The Beavertail production facility has an open door policy, and you can pop by to see several models in different stages of completion.

The new BT Air is incredible. Everything about it is so intuitive and well-thought-out. They have a special running for the 1st TEN Boats - you really should check it out before you pull the trigger on an HB.


----------



## sickz284u (Mar 8, 2012)

You can't go wrong with east cape. The fury, Evo and vantage would fit your needs.


----------



## Spec-Rig.006 (Jun 13, 2016)

AJC54 said:


> Thanks for the replies, and please keep them coming!
> I will research Beavertail and East Cape too.


I'm jaded because I own one but I can't speak highly enough about East Cape. Comfort, dryness, fit and finish, general aesthetics, options and fishability are unparalleled ... took me 9 years and countless wet tests to finally pull that trigger and they did it right. And for the price-point, there is no other boat IMO ... question though. Fishing style, fishing location (GENERAL), how much time you spend poling vs. how much time you spend running vs. drifting and casting, how many people you typically fish with and how much schwag you have on board all make a huge differences in selection. What's your game like ... ??


----------



## Miragein (Aug 21, 2015)

Now that the Evo has been out for a little while--has anyone fished them? Curious how it compares to the HPX'V 17 The Vantage is sweet, but a aircraft carrier.


----------



## jpipes (May 6, 2012)

Miragein said:


> Now that the Evo has been out for a little while--has anyone fished them? Curious how it compares to the HPX'V 17 The Vantage is sweet, but a aircraft carrier.
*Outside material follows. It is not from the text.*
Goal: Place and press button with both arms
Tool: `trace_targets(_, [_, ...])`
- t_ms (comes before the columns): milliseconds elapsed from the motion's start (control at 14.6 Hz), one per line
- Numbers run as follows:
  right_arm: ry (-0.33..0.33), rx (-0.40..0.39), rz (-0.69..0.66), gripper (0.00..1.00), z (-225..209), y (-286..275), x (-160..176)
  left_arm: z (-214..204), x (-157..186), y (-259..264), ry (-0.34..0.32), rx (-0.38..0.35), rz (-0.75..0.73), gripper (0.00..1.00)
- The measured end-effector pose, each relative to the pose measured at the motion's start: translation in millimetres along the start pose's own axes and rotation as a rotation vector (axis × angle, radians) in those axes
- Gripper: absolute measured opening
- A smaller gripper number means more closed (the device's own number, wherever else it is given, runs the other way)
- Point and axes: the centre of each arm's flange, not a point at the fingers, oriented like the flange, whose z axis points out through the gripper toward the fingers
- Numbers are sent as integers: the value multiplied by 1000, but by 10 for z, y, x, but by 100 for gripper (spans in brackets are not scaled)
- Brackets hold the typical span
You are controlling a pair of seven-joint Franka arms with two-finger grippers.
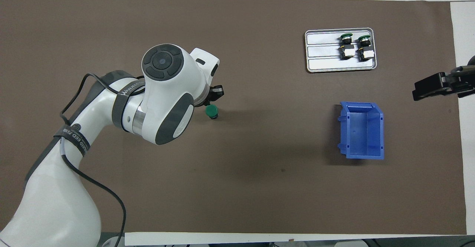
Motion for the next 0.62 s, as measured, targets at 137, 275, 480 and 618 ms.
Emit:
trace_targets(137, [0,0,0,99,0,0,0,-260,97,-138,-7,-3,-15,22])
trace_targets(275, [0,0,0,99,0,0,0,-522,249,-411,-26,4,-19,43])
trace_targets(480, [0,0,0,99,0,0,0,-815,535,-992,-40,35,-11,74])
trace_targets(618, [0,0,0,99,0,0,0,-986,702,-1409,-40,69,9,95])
Vantage is big, but it amazes me every time I take it out. If you're anywhere near big water, and we have a lot of it in Galveston, it's a great do all skiff...especially for the family. My understanding is that the EVO drafts a bit shallower, and poles a bit easier than a Vantage, but is a bit more stable than a Fury.


----------



## Spec-Rig.006 (Jun 13, 2016)

Miragein said:


> Now that the Evo has been out for a little while--has anyone fished them? Curious how it compares to the HPX'V 17 The Vantage is sweet, but a aircraft carrier.


Haven't been on one but for a directly comparable ride to the Grand Slam or the HPX-V you'd have to be looking at a Caimen, or the Lostmen, or the Glide.


----------



## Miragein (Aug 21, 2015)

Spec-Rig.006 said:


> Haven't been on one but for a directly comparable ride to the Grand Slam or the HPX-V you'd have to be looking at a Caimen, or the Lostmen, or the Glide.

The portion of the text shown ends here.